I'm the translator, and I'm a generalist. I have talked to the experts from biologist to vulcanologist, have translated their arcane speech into English, and have merged one with another.

Allow me a personal word about how I came to this position. From 1960, when I was 18 years old, to 2003, while making my living as a journalist, I was continually involved in political and environmental activism. I served at the management level in political campaigns for offices ranging from small-town council to President of the United States (in Howard Baker’s 1980 run I was, albeit briefly because of his withdrawal from the race, responsible for three states). During this time among other things I was the principal editor of the Time-Life Books series on the earth sciences, “Planet Earth,” and for six years wrote the authoritative “EQ Index,” an annual review of the state of the environment in the United States, for National Wildlife Magazine and the World Almanac. I am the author of five books, four on American history and one on American wildlife.

I have been alarmed about the trends described herein for more than 25 years. During the 1980s and 1990s, I did not regard any of these trends as necessarily terminal, but rather as serious challenges with which informed people could deal successfully through political action. I spent a good many of those years, while exerting myself as an activist, advocate and candidate, mystified about why these issues gained so little traction in the media, in politics, and in the public discourse.

I have since learned why. And the knowledge has impelled me to the belief that it is too late to avert the crash of our civilization.


The Mortality of Hope

"How are you doing?" a character was asked in a novel I read a long time ago. "A lot better," was the answer, "since I gave up hope."

I submit that it is only in giving up hope for our benighted industrial civilization that we can grasp the hope that exists for us as humans. Logic and facts inexorably lead to two conclusions: that the world cannot be saved; and that we can save ourselves. There is no scenario that shows us how to convert the United States to renewable and sustainable energy, yet there is no reason that you or I, along with our families, cannot be living on renewable and sustainable energy within a few months. There is no way to provide wholesome, local food for the population of the nation; for you and me and our families, it is simply a matter of making some choices and doing some work. You and I could create a sanctuary for our families capable of sustaining even the loss of our civilization. In the worst case, our sanctuaries would replace our civilization.
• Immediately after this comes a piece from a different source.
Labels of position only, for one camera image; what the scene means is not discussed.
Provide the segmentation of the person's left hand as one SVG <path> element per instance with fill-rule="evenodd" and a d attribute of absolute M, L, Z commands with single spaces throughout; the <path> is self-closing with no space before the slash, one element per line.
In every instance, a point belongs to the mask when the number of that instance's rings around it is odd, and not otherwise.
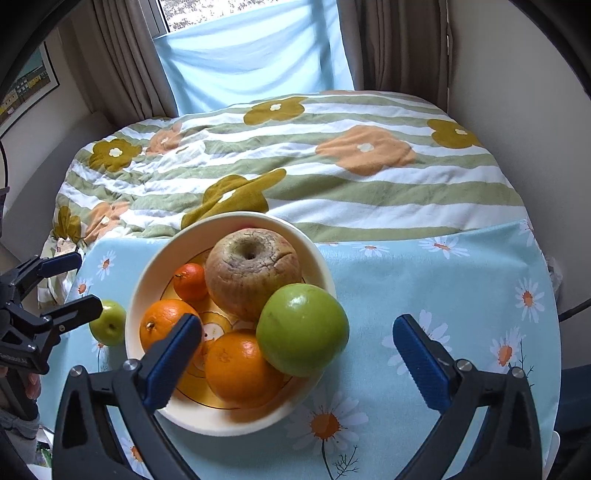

An even more hopeful scenario could be held out: that if you and I, and our friends and their friends, begin to take seriously the desperate need for sustainable living, and act on it, and learn about it, and do it, we could create a critical mass of people who could shift our entire civilization toward sustainability.

But it's probably too late for that. If you are on a luxury cruise aboard a marvel of modern technology, no one is going to convince you that you should tear yourself away from the banquets and the champagne and the dancing to work frantically building a lifeboat. Then for a time, after your Titanic has hit its iceberg, it may be appropriate to work with the crew and the other passengers to try to save the ship. But there comes a time, when the bow is down and the water is rushing in and time is running out, that it is appropriate to save yourself.

That time is now. It is the end of our voyage. The end of an age.